What is needed
Your job is to return every line in the data holding the string "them".
--- Data under study Enclosed Below ---
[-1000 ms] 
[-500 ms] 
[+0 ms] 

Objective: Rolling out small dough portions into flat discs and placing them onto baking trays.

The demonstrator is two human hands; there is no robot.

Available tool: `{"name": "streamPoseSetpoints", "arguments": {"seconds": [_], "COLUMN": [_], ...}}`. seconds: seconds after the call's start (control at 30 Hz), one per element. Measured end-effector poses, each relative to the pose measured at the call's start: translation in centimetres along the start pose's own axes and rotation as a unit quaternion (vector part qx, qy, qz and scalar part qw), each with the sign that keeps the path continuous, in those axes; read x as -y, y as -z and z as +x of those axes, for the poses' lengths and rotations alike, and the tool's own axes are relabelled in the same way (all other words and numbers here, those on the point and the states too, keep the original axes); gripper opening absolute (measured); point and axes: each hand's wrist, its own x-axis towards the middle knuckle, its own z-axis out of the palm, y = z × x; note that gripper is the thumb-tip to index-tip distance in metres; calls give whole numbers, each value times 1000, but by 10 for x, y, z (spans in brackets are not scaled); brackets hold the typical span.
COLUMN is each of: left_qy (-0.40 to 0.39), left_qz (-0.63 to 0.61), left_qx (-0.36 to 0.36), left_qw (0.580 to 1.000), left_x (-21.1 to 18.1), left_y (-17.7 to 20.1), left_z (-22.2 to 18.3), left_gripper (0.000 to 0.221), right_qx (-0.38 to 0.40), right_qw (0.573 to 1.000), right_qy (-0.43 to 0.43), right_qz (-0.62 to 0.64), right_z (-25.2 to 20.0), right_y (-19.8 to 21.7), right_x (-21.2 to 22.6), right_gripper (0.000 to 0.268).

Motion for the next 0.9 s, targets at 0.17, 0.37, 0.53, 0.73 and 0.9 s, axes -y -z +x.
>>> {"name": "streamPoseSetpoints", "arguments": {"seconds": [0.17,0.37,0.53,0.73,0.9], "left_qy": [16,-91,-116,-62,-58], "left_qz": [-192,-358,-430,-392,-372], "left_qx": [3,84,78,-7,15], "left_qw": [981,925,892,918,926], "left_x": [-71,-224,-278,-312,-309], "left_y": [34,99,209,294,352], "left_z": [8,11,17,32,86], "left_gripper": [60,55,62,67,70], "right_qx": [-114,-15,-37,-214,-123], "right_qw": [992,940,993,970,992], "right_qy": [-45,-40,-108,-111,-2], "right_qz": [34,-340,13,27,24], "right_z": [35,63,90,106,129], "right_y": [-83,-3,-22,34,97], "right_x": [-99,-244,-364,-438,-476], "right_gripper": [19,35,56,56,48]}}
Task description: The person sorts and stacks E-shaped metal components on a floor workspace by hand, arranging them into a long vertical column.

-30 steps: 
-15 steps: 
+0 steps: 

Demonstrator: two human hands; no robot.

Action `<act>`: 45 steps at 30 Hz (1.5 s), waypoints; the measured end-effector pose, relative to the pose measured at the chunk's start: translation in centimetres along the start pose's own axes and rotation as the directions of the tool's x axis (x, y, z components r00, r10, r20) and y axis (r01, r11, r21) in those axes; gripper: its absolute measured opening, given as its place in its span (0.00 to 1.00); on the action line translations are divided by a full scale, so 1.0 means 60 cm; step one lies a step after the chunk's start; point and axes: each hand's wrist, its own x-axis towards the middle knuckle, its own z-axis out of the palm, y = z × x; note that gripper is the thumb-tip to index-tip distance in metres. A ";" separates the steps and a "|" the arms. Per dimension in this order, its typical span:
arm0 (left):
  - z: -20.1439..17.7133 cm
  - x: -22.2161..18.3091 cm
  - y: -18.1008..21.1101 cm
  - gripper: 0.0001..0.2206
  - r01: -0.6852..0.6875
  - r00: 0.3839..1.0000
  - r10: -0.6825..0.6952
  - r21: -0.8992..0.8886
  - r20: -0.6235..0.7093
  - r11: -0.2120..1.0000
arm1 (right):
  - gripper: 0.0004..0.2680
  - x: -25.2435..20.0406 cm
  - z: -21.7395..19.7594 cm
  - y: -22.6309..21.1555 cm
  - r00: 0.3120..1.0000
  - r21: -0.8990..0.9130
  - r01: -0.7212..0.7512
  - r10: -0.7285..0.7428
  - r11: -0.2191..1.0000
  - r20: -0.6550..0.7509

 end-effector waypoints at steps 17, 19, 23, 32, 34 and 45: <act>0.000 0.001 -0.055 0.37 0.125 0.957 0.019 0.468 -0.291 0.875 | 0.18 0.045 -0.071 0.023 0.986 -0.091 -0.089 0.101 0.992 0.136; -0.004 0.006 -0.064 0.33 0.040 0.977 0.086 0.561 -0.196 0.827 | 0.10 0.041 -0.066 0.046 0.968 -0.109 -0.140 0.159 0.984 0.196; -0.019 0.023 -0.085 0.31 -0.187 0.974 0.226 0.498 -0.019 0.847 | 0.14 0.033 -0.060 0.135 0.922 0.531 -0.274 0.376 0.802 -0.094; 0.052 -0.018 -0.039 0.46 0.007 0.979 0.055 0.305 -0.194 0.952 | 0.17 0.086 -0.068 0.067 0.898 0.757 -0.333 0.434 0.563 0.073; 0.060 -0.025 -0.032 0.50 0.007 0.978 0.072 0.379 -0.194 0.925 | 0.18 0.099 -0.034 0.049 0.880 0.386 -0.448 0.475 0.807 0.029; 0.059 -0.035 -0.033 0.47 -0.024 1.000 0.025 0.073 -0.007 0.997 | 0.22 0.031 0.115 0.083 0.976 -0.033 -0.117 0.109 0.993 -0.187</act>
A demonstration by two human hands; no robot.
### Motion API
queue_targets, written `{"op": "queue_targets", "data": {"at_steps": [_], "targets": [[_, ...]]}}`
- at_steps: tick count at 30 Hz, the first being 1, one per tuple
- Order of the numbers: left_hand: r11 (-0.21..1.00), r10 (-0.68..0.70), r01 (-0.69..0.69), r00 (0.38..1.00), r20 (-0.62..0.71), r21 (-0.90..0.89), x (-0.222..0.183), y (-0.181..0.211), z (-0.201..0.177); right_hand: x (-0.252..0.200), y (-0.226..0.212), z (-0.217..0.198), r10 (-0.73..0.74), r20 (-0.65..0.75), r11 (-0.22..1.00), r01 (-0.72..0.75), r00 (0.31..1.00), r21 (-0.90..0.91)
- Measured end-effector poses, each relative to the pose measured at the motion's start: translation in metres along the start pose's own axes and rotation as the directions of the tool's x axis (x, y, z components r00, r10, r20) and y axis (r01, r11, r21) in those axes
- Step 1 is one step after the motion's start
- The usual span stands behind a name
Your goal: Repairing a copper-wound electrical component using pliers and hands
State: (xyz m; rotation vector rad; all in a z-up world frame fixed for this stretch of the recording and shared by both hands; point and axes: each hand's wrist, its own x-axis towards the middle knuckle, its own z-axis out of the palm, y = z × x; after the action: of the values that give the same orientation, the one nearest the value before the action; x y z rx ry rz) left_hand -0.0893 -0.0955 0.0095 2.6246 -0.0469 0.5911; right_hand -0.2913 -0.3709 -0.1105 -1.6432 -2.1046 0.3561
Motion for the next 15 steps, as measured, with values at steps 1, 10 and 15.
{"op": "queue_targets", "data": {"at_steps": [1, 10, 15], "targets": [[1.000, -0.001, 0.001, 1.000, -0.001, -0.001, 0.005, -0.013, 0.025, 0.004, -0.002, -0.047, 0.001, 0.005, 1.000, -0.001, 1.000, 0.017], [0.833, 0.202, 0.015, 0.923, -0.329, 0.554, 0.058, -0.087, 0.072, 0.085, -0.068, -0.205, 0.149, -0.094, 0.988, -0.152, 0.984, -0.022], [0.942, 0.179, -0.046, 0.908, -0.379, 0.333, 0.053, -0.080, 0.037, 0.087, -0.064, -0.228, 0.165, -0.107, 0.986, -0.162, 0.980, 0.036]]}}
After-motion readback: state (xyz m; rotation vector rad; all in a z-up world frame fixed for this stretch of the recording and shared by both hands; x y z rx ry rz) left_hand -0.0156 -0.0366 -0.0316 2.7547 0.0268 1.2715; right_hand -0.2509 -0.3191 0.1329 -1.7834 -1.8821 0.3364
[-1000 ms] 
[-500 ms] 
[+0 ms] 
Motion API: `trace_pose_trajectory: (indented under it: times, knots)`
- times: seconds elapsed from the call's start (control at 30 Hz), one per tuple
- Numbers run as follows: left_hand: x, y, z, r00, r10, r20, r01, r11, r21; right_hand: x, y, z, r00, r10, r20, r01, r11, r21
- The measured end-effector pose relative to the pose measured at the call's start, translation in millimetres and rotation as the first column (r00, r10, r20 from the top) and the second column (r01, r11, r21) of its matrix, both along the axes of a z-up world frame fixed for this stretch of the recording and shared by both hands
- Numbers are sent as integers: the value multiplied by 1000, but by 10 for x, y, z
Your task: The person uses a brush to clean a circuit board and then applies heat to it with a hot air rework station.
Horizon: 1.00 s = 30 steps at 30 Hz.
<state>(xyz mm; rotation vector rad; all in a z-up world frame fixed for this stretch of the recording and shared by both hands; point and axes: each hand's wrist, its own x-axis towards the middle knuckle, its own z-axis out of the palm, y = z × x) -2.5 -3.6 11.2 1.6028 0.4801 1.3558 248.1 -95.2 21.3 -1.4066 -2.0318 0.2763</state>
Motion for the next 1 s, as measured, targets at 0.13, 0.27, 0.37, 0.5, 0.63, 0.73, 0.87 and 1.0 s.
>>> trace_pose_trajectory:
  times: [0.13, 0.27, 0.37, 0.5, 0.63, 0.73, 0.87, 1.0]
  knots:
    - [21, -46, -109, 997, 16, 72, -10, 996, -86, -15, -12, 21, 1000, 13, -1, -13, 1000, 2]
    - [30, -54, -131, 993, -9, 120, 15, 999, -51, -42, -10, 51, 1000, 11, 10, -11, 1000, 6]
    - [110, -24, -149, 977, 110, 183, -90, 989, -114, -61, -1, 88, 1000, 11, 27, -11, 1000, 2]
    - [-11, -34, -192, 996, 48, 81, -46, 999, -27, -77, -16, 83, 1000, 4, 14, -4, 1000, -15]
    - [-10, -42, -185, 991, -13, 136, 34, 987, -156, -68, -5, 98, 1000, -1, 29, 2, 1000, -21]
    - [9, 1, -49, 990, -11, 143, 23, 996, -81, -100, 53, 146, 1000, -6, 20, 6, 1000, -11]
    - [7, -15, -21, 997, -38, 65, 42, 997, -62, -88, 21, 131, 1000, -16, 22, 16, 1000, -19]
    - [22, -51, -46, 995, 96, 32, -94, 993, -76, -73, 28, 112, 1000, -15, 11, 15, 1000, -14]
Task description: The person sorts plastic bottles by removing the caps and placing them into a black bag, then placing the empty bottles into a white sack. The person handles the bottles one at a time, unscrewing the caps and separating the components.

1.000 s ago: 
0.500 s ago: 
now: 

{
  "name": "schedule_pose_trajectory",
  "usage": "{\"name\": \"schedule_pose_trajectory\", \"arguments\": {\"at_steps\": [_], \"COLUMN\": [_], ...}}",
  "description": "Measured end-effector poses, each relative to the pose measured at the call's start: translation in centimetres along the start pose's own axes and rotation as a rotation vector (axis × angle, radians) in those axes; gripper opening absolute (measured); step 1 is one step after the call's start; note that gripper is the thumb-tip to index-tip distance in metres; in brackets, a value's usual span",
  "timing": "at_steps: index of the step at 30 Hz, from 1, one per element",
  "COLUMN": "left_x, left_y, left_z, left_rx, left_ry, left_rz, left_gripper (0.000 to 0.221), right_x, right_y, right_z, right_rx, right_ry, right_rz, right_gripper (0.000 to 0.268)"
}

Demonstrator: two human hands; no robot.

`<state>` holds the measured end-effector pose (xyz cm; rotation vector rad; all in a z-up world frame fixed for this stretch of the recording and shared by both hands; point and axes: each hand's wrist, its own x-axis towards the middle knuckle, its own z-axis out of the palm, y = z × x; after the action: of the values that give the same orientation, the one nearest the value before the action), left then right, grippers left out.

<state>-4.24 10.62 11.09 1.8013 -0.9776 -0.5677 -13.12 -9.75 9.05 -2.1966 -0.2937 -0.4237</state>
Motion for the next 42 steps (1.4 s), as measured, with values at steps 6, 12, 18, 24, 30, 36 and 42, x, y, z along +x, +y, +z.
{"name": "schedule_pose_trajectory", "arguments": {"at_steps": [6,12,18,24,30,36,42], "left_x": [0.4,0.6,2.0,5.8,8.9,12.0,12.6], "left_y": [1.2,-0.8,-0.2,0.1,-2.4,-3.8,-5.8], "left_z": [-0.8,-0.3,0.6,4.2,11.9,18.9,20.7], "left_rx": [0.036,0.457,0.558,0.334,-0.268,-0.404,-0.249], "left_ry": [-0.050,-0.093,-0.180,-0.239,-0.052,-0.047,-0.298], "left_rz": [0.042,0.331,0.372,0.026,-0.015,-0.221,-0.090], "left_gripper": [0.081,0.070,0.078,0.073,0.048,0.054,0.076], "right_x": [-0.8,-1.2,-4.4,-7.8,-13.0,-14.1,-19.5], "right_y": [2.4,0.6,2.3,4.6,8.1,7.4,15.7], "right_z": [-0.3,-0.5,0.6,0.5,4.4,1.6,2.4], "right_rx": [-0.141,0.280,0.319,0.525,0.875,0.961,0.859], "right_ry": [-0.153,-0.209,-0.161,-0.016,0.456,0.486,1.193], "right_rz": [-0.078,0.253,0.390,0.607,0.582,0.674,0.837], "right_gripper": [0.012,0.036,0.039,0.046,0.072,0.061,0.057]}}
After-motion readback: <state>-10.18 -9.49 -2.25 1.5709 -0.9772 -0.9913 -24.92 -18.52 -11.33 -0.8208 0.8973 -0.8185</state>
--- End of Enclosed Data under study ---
Answer to this task
Objective: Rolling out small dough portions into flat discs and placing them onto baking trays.
Task description: The person sorts and stacks E-shaped metal components on a floor workspace by hand, arranging them into a long vertical column.
Task description: The person sorts plastic bottles by removing the caps and placing them into a black bag, then placing the empty bottles into a white sack. The person handles the bottles one at a time, unscrewing the caps and separating the components.

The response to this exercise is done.